Your task = In the data below, restate exactly the lines from the one with "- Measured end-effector" to the final line, both included, but not the pictures.
** Given material follows **
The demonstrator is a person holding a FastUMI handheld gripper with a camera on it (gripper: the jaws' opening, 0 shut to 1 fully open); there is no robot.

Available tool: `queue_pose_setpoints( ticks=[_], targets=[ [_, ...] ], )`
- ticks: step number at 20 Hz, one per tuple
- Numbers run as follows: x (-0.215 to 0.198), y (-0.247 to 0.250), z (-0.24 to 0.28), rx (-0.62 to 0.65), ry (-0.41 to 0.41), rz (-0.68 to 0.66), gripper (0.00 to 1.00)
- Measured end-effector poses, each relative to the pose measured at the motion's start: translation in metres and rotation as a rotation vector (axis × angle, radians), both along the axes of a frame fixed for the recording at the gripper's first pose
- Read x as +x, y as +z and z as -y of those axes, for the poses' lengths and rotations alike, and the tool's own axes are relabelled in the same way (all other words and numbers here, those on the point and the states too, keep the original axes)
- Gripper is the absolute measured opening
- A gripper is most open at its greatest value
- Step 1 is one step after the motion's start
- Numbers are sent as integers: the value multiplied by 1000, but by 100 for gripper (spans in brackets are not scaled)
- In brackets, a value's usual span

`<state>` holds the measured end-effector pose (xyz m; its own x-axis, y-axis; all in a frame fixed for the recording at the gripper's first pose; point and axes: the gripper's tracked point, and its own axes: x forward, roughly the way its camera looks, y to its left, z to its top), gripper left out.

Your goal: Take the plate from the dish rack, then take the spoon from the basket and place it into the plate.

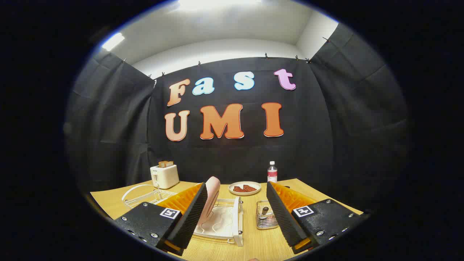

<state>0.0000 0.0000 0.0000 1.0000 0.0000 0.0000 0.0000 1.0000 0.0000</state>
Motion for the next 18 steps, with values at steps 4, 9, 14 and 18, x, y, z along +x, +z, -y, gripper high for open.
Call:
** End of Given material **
Task answer =
- Measured end-effector poses, each relative to the pose measured at the motion's start: translation in metres and rotation as a rotation vector (axis × angle, radians), both along the axes of a frame fixed for the recording at the gripper's first pose
- Read x as +x, y as +z and z as -y of those axes, for the poses' lengths and rotations alike, and the tool's own axes are relabelled in the same way (all other words and numbers here, those on the point and the states too, keep the original axes)
- Gripper is the absolute measured opening
- A gripper is most open at its greatest value
- Step 1 is one step after the motion's start
- Numbers are sent as integers: the value multiplied by 1000, but by 100 for gripper (spans in brackets are not scaled)
- In brackets, a value's usual span

`<state>` holds the measured end-effector pose (xyz m; its own x-axis, y-axis; all in a frame fixed for the recording at the gripper's first pose; point and axes: the gripper's tracked point, and its own axes: x forward, roughly the way its camera looks, y to its left, z to its top), gripper left out.

Your goal: Take the plate from the dish rack, then take the spoon from the basket and place it into the plate.


<state>0.0000 0.0000 0.0000 1.0000 0.0000 0.0000 0.0000 1.0000 0.0000</state>
Motion for the next 18 steps, with values at steps 4, 9, 14 and 18, x, y, z along +x, +z, -y, gripper high for open.
Call:

The exercise asks for nothing more.